There are literally thousands of different formulations for stainless steel, but for our purposes, we will focus only on food grade stainless steel.
What is Food Grade Stainless Steel?
According to the NSF International Standard for Food Equipment Material, chrome steel utilized in food equipment has got to be of a kind within the (AISI) 200 series, 300 series, or 400 series.
Let’s have a more detailed check out what these series mean.
300 series
304 stainless steel
By far the most common type of stainless steel used in cookware. The two most popular types of stainless steel are 18/10 and 18/8 which form part of the 304 series.

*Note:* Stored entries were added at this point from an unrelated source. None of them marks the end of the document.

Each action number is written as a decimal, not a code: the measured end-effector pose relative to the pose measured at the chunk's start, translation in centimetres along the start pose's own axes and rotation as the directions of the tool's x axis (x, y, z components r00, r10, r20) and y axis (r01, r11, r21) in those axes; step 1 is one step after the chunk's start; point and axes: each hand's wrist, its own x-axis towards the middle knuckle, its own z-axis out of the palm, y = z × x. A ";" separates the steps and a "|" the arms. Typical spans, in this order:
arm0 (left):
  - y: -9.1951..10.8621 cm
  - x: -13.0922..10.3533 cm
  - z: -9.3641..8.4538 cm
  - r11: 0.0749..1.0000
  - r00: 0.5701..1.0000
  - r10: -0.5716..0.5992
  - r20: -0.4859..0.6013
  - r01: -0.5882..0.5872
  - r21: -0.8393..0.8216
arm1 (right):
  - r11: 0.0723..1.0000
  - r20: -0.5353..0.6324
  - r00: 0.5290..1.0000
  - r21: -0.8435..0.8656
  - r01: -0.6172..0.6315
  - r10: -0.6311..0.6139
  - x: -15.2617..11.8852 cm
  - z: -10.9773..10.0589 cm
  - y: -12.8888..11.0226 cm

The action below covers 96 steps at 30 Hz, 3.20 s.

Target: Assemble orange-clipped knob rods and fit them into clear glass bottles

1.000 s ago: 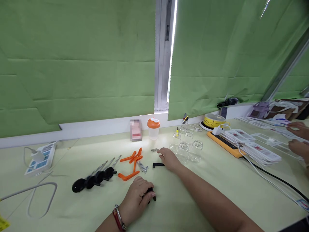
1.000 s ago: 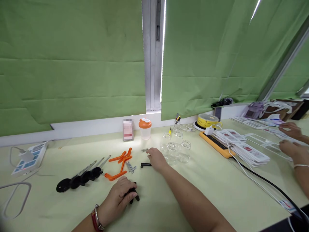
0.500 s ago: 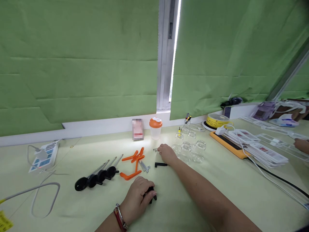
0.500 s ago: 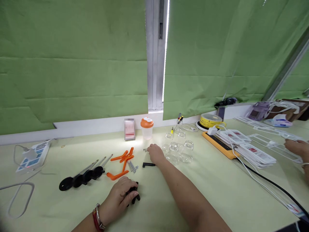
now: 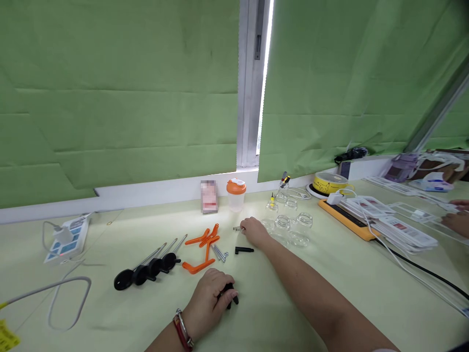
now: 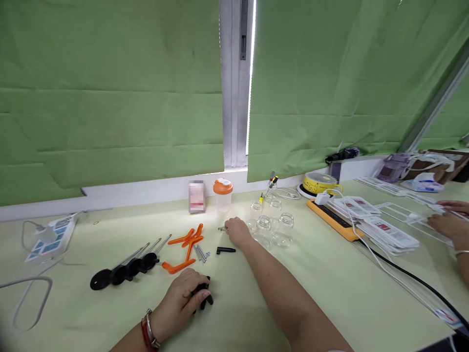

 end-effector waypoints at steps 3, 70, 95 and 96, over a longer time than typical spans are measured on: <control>-0.1 0.0 0.0 1.000 1.000 0.004 -0.013 -0.005 -0.020 | 1.000 0.029 1.000 0.015 -0.014 0.013 -0.4 -0.2 -0.2; -0.2 -0.1 0.4 0.994 0.996 -0.086 0.025 0.087 -0.058 | 0.697 -0.045 0.974 0.691 0.191 -0.223 -11.7 2.5 -2.4; 0.1 0.2 1.1 0.985 0.990 -0.131 0.045 0.136 -0.107 | 0.874 -0.081 0.996 0.483 0.062 -0.026 -11.8 1.5 -1.3; 0.1 0.2 1.1 0.986 0.991 -0.128 0.048 0.132 -0.101 | 0.887 -0.088 0.995 0.455 0.078 -0.042 -11.9 1.4 -1.4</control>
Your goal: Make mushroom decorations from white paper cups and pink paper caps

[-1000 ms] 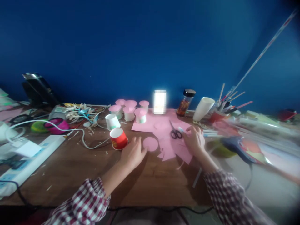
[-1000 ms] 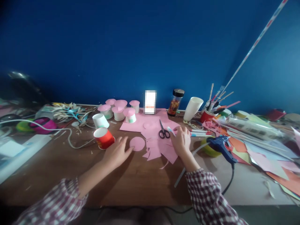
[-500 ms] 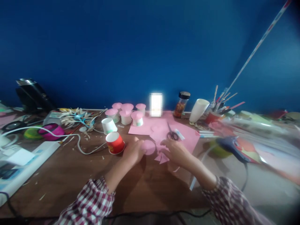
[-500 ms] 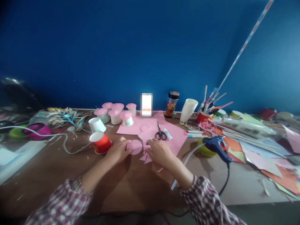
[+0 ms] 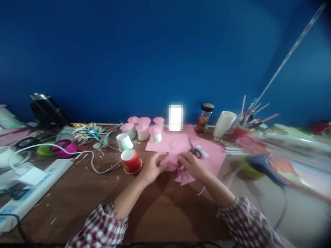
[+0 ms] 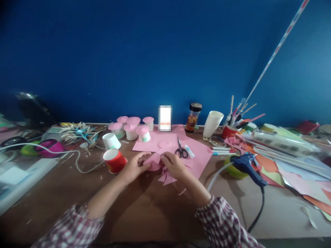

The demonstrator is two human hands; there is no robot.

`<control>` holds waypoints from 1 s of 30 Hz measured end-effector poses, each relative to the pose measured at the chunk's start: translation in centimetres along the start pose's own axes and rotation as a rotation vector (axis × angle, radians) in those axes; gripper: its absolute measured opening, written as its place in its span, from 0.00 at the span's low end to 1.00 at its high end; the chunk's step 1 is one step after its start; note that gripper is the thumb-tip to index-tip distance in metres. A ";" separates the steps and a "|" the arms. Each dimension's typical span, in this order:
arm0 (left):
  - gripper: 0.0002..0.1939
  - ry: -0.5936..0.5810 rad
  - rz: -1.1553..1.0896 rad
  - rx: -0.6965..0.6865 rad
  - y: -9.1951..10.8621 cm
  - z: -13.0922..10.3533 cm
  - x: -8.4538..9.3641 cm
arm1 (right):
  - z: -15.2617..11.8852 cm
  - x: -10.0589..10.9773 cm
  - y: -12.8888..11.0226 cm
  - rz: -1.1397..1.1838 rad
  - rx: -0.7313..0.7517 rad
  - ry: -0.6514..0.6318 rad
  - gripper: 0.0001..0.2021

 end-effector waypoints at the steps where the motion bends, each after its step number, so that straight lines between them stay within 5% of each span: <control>1: 0.25 -0.008 -0.035 0.007 0.2 0.3 0.0 | 0.1 0.1 0.3 0.052 -0.006 0.008 0.14; 10: 0.29 0.025 -0.313 0.182 2.4 1.4 -0.8 | -0.2 0.9 1.5 0.448 -0.122 0.122 0.15; 16: 0.16 -0.091 -0.667 0.363 1.5 0.8 -3.7 | -0.4 0.2 2.3 0.717 -0.237 0.199 0.19; 30: 0.12 0.035 -0.739 0.390 -0.2 0.3 -4.2 | -0.8 -1.0 3.1 0.840 -0.344 0.222 0.18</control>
Point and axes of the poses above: each hand's wrist, its own z-axis towards the middle knuckle, its own x-axis out of the back of the hand, y = z × x, the point moved 3 cm from there along z, towards the middle knuckle, and after that the axes turned 3 degrees about x, right-handed, at the moved point
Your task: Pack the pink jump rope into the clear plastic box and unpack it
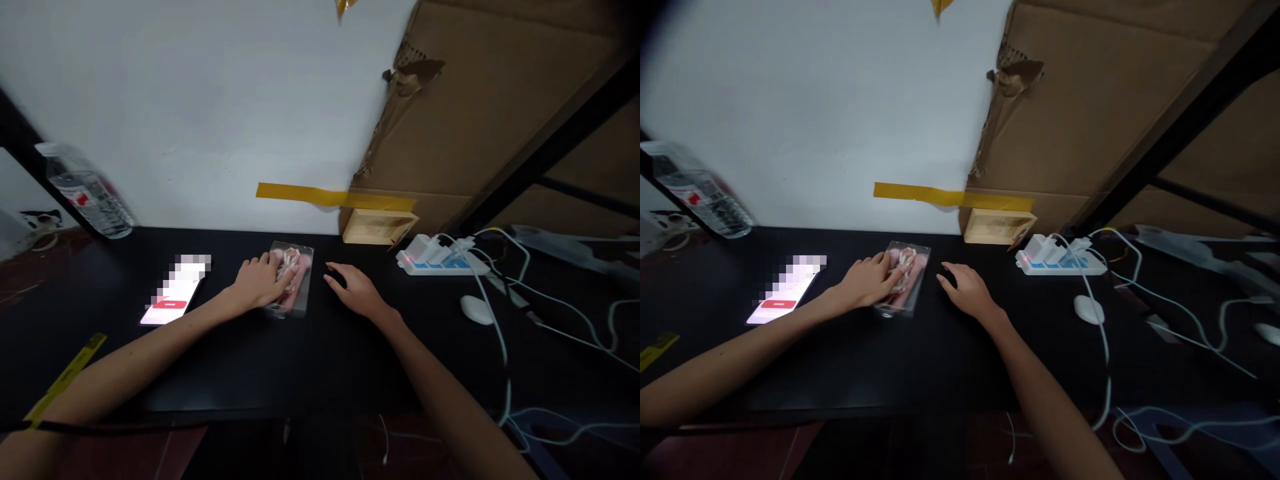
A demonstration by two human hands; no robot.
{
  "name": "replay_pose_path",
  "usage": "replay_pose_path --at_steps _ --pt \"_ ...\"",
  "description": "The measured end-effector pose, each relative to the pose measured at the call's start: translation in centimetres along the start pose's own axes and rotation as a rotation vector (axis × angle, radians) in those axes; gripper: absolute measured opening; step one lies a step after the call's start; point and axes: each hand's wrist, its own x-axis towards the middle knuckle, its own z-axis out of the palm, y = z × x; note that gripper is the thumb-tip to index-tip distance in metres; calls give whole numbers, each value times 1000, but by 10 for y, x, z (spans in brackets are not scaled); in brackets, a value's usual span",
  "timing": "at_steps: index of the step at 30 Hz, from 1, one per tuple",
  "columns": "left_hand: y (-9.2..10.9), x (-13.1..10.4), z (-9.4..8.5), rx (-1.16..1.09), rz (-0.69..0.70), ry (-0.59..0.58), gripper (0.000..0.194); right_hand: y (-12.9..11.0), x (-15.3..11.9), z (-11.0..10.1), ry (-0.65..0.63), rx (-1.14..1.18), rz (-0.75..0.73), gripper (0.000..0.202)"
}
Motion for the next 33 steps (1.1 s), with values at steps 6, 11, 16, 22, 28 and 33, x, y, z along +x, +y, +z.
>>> replay_pose_path --at_steps 6,11,16,22,28,33 --pt "-25 14 3 -332 243 22 43 16 -1 3 -155 68 -118 60" --pt "-38 8 37 -309 256 114 48 24 -1 -7 -296 25 -67 73" --pt "-35 -4 58 -199 270 79 61 25 -1 -18 -396 -4 -57 85" --pt "-33 -4 56 -135 257 58 62 28 0 -18 -399 31 -38 79" --pt "-42 0 50 -108 327 -5 63 32 -1 -19 -355 49 -66 75" --pt "-46 1 47 -75 391 -32 65 35 -1 -18 -319 -4 -56 74"
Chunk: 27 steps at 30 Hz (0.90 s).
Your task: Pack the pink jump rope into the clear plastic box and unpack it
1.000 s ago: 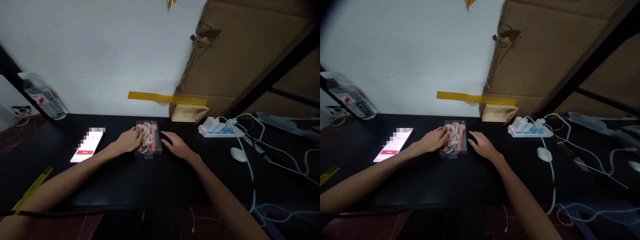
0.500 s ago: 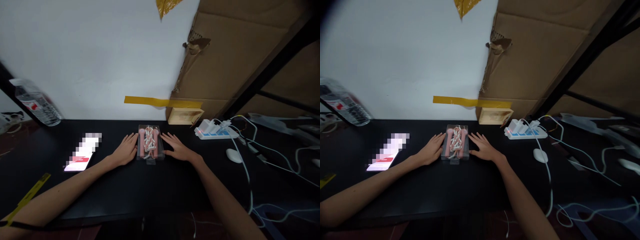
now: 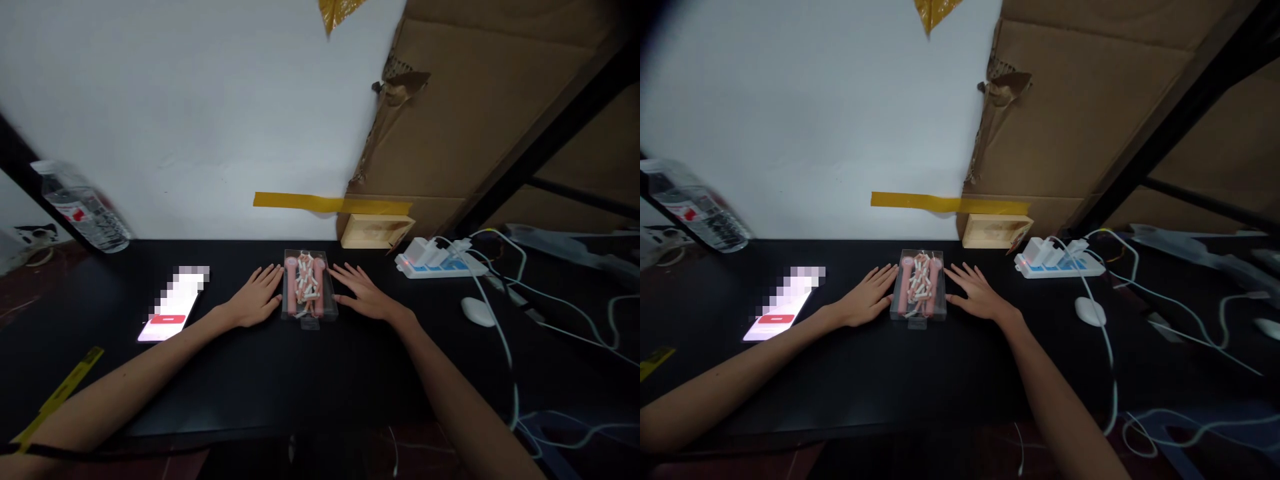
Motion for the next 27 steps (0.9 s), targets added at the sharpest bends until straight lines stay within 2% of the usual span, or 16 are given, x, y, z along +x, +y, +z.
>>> replay_pose_path --at_steps 9,27 --pt "2 -2 -1 43 16 -32 70 0 -1 -4 -46 1 0 80" --pt "5 0 -2 29 12 -15 72 6 -2 -3 -26 32 -24 71"
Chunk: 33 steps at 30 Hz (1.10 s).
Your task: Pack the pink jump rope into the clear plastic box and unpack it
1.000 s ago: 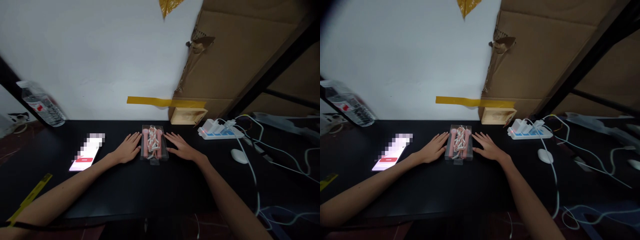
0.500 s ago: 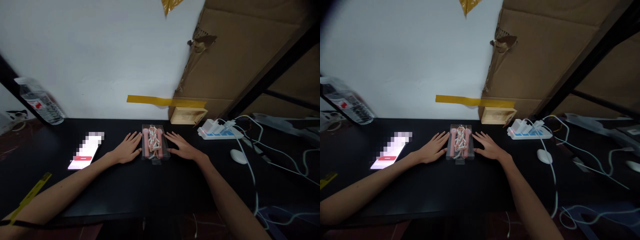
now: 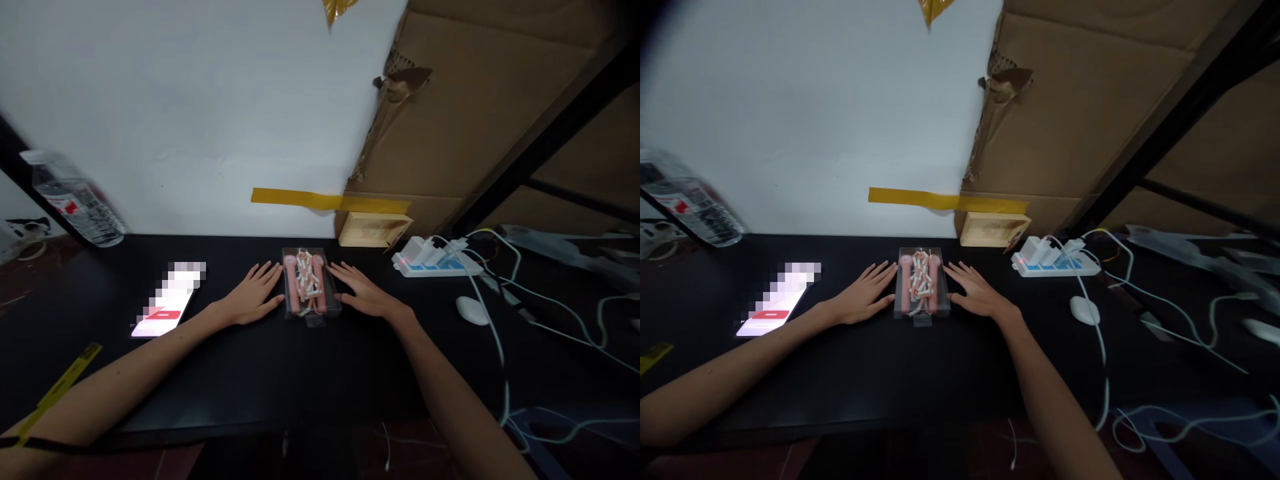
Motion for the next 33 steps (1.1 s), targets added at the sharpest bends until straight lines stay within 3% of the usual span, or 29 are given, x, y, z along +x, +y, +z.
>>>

You might have seen these numbers stamped on chrome steel cookware and wondered what those are. Let’s explain what these means.
The first number refers to the quantity of chromium present and therefore the second represents the quantity of nickel. For example, 18/10 stainless steel is made of 18% chromium and 10% nickel.
Likewise, 18/8 chrome steel has 18% chromium and eight nickel.
In terms of performance, there is negligible difference between 18/10 and 18/8 and if a manufacturer claims otherwise, it is just a marketing ploy.
304 chrome steel is understood as an ‘austenitic’ sort of chrome steel and is non-magnetic.
316 stainless steel
Less common that 304 chrome steel , the 316 sort of chrome steel may be a high-end version of chrome steel that contains alittle percentage of molybdenum. The chemical composition is approximately 16–18% chromium, and 10–14% nickel and 2% molybdenum. This grade of chrome steel is even more immune to corrosion but is additionally costlier .
316 is additionally called marine chrome steel since it's utilized in marine environments where a better resistance to corrosion is required thanks to high exposure to extreme salt water erosion. It is also called surgical chrome steel because it is employed in biomedical implants.
So if you’re wondering about a Surgical Stainless Steel Cookware Set, now you know the difference: it contains molybdenum (or titanium), has a higher corrosion resistance and might cost you more.
Is 316 surgical stainless-steel superior to 304 chrome steel for cooking?
Concise answer: No. In day-to-day cooking, you're likely to not notice any difference and for love or money you would like to cook, an honest quality 304 chrome steel set will do exactly fine. But it does not hurt to be offered a choice, especially if it is a choice between two quality options.